1) Sit with your legs straight out in front of you, raising your pelvis on a blanket if your hips or groins are tight. Exhale, bend your knees, pull your heels toward your pelvis, then drop your knees out to the sides and press the soles of your feet together.

2) Bring your heels as close to your pelvis as you comfortably can. With the first and second finger and thumb, grasp the big toe of each foot. Always keep the outer edges of the feet firmly on the floor. If it isn’t possible to hold the toes, clasp each hand around the same-side ankle or shin.

3) Sit so that the pubis in front and the tailbone in back are equidistant from the floor. The perineum then will be approximately parallel to the floor and the pelvis in a neutral position. Firm the sacrum and shoulder blades against the back and lengthen the front torso through the top of the sternum.

4) Never force your knees down. Instead release the heads of the thigh bones toward the floor. When this action leads, the knees follow.

5) Stay in this pose anywhere from 1 to 5 minutes. Then inhale, lift your knees away from the floor, and extend the legs back to their original position.

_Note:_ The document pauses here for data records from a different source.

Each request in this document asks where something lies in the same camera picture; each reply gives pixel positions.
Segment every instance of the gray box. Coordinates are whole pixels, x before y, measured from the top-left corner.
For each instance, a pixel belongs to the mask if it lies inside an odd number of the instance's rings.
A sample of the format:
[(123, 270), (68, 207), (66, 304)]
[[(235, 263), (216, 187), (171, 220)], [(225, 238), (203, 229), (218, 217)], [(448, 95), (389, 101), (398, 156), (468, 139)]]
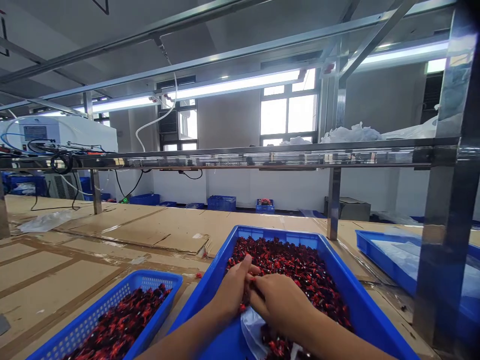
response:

Sanskrit Name: Baddha Konasana

Pose Level: 1

Contraindications and Cautions

Groin or knee injury: Only perform this pose with blanket support under the outer thighs.

Modifications and Props

To understand the release of the heads of the thigh bones, fold two blankets and put one under each outer thigh, supporting the thighs an inch or so above their maximum stretch. Then lay a 10-pound sand bag on each inner groin, parallel to the crease between the thigh and pelvis. Release the thigh heads away from the weight, and let them sink into the blankets. Do not use the bags unless the thighs are supported.

Deepen the Pose

Imagine you have two partners, each pressing inward (toward the pelvis) on a knee. From the middle of your sacrum, push out along the outer thighs against this imaginary resistance. Then push the heels firmly together from the knees.

Beginner's Tip

It can be difficult to lower the knees toward the floor. If your knees are very high and your back rounded, be sure to sit on a high support, even as high as a foot off the floor.

Benefits

Stimulates abdominal organs, ovaries and prostate gland, bladder, and kidneys

Stimulates the heart and improves general circulation

Stretches the inner thighs, groins, and knees

Helps relieve mild depression, anxiety, and fatigue

Soothes menstrual discomfort and sciatica

Helps relieve the symptoms of menopause

Therapeutic for flat feet, high blood pressure, infertility, and asthma

Consistent practice of this pose until late into pregnancy is said to help ease childbirth.